WHAT TO DO => Once you find the line with "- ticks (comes" in the entries below, return exactly every line from it through the line with "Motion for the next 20".

MATERIAL FOR THIS TASK =>
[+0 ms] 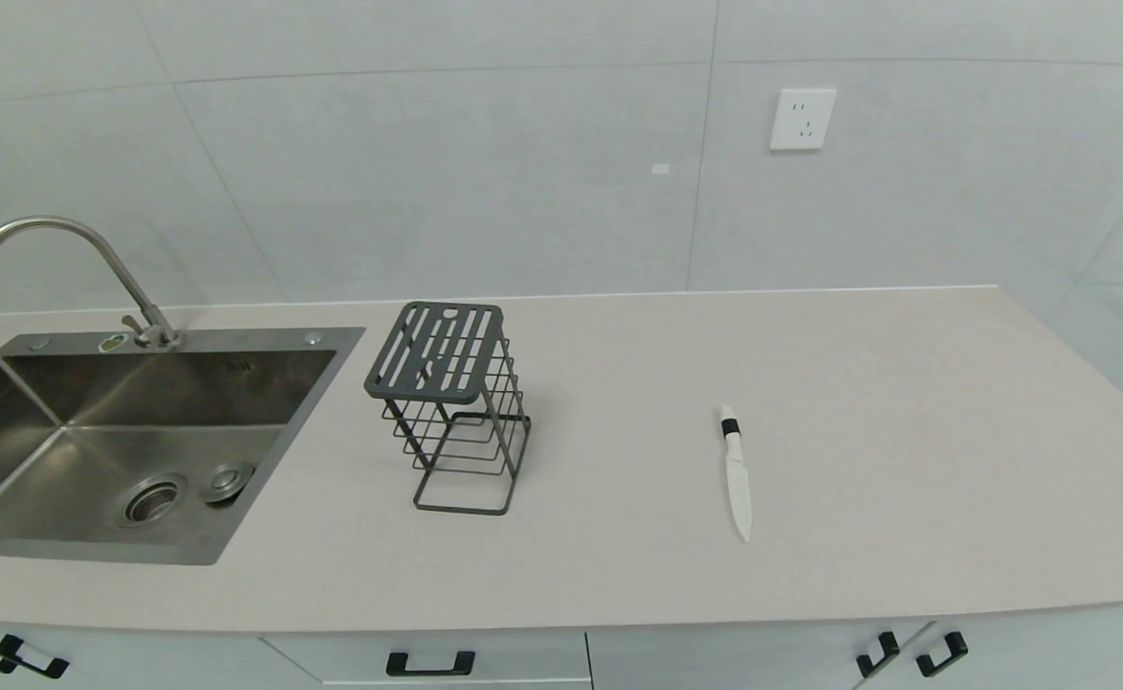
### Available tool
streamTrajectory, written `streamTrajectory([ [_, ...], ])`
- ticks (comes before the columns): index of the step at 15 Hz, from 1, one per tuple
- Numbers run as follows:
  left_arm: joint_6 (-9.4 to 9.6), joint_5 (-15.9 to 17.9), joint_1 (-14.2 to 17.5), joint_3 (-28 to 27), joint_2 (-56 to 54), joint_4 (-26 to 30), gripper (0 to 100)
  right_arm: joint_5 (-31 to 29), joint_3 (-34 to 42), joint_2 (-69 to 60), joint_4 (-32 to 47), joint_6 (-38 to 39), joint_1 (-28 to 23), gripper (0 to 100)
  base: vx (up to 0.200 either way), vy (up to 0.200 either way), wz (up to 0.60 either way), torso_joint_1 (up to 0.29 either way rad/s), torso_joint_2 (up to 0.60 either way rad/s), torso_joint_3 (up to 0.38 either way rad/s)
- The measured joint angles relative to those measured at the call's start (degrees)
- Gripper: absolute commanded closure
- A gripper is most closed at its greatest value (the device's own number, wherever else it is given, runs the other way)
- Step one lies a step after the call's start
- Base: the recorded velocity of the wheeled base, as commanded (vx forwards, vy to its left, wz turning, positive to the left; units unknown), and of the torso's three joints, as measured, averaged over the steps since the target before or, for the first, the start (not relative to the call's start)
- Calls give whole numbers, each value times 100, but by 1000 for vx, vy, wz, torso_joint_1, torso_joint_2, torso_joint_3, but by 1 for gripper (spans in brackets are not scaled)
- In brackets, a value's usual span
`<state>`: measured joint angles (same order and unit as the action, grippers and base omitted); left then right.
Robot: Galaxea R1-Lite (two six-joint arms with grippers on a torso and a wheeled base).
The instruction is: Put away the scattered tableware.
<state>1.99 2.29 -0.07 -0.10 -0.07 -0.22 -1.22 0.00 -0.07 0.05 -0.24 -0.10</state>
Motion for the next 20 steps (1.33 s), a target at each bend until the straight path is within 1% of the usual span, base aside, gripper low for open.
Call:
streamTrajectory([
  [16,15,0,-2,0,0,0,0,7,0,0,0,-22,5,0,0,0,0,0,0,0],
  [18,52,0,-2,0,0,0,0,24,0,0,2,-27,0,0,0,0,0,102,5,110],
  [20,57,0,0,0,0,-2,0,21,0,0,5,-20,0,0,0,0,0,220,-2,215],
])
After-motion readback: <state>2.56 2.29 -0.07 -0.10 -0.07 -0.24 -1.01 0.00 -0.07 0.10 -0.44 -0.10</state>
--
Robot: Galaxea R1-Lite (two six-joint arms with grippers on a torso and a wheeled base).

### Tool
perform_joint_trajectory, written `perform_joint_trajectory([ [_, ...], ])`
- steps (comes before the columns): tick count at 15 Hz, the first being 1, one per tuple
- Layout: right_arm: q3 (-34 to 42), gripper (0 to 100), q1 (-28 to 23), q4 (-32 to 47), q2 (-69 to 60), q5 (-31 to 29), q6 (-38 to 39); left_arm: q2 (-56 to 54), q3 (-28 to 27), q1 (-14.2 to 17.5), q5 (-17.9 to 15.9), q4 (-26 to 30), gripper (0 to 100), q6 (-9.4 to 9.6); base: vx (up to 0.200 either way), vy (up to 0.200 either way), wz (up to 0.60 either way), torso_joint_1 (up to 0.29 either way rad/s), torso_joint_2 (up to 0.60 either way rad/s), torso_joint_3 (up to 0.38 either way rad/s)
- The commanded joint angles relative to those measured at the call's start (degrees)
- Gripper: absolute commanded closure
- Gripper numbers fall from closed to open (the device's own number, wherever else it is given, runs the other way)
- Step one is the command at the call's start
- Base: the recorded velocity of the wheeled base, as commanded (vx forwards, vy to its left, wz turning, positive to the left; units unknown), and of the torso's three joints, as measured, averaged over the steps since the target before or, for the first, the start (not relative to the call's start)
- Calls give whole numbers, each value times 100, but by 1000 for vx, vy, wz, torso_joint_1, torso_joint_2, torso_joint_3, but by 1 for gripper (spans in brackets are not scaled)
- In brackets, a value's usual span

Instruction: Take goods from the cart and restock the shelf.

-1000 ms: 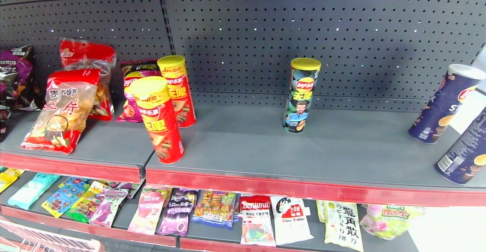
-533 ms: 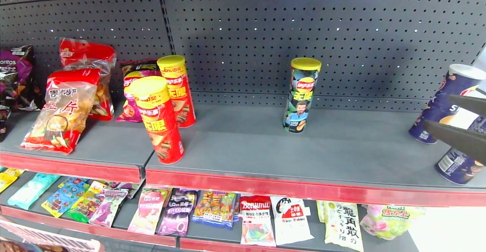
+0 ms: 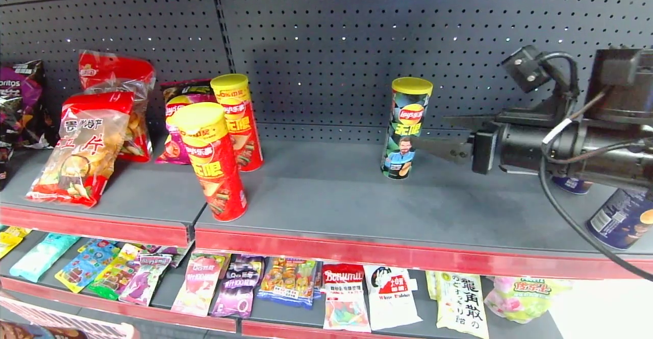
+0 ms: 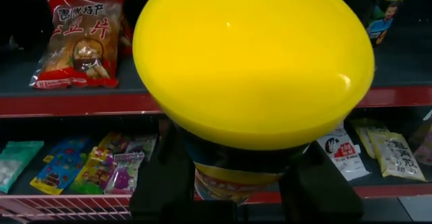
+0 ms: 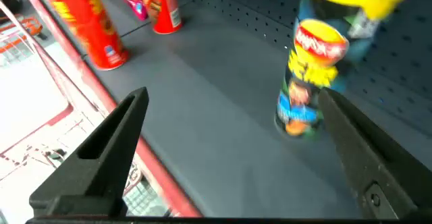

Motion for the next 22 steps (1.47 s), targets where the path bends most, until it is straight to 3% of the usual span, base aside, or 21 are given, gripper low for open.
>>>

SOLVED PROBLEM =>
- ticks (comes before the columns): index of the step at 15 Hz, from 1, one per tuple
- Numbers run as follows:
  left_arm: joint_6 (-9.4 to 9.6), joint_5 (-15.9 to 17.9), joint_1 (-14.2 to 17.5), joint_3 (-28 to 27), joint_2 (-56 to 54), joint_4 (-26 to 30), gripper (0 to 100)
  right_arm: joint_5 (-31 to 29), joint_3 (-34 to 42), joint_2 (-69 to 60), joint_4 (-32 to 47), joint_6 (-38 to 39), joint_1 (-28 to 23), gripper (0 to 100)
  base: vx (up to 0.200 either way), vy (up to 0.200 either way), wz (up to 0.60 either way), torso_joint_1 (up to 0.29 either way rad/s), torso_joint_2 (up to 0.60 either way rad/s), torso_joint_3 (up to 0.38 either way rad/s)
- The measured joint angles relative to those measured at the call's start (degrees)
- Gripper: absolute commanded closure
- A gripper is most closed at its greatest value (the device's own number, wherever else it is given, runs the other way)
- Step one lies a step after the call's start
- Base: the recorded velocity of the wheeled base, as commanded (vx forwards, vy to its left, wz turning, positive to the left; units unknown), and of the torso's three joints, as measured, averaged over the steps since the target before or, for the first, the start (not relative to the call's start)
- Calls give whole numbers, each value times 100, but by 1000 for vx, vy, wz, torso_joint_1, torso_joint_2, torso_joint_3, but by 1 for gripper (spans in brackets are not scaled)
- In brackets, a value's usual span
`<state>`: measured joint angles (same order and unit as the action, grippers and base omitted); left then right.
Robot: Galaxea R1-Lite (two six-joint arms with grippers on a torso and a wheeled base).
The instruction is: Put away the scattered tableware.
<state>1.99 2.29 -0.07 -0.10 -0.07 -0.22 -1.22 0.00 -0.07 0.05 -0.24 -0.10</state>
Motion for the next 20 steps (1.33 s), a target at each bend until the straight path is within 1% of the usual span, base aside, gripper low for open.

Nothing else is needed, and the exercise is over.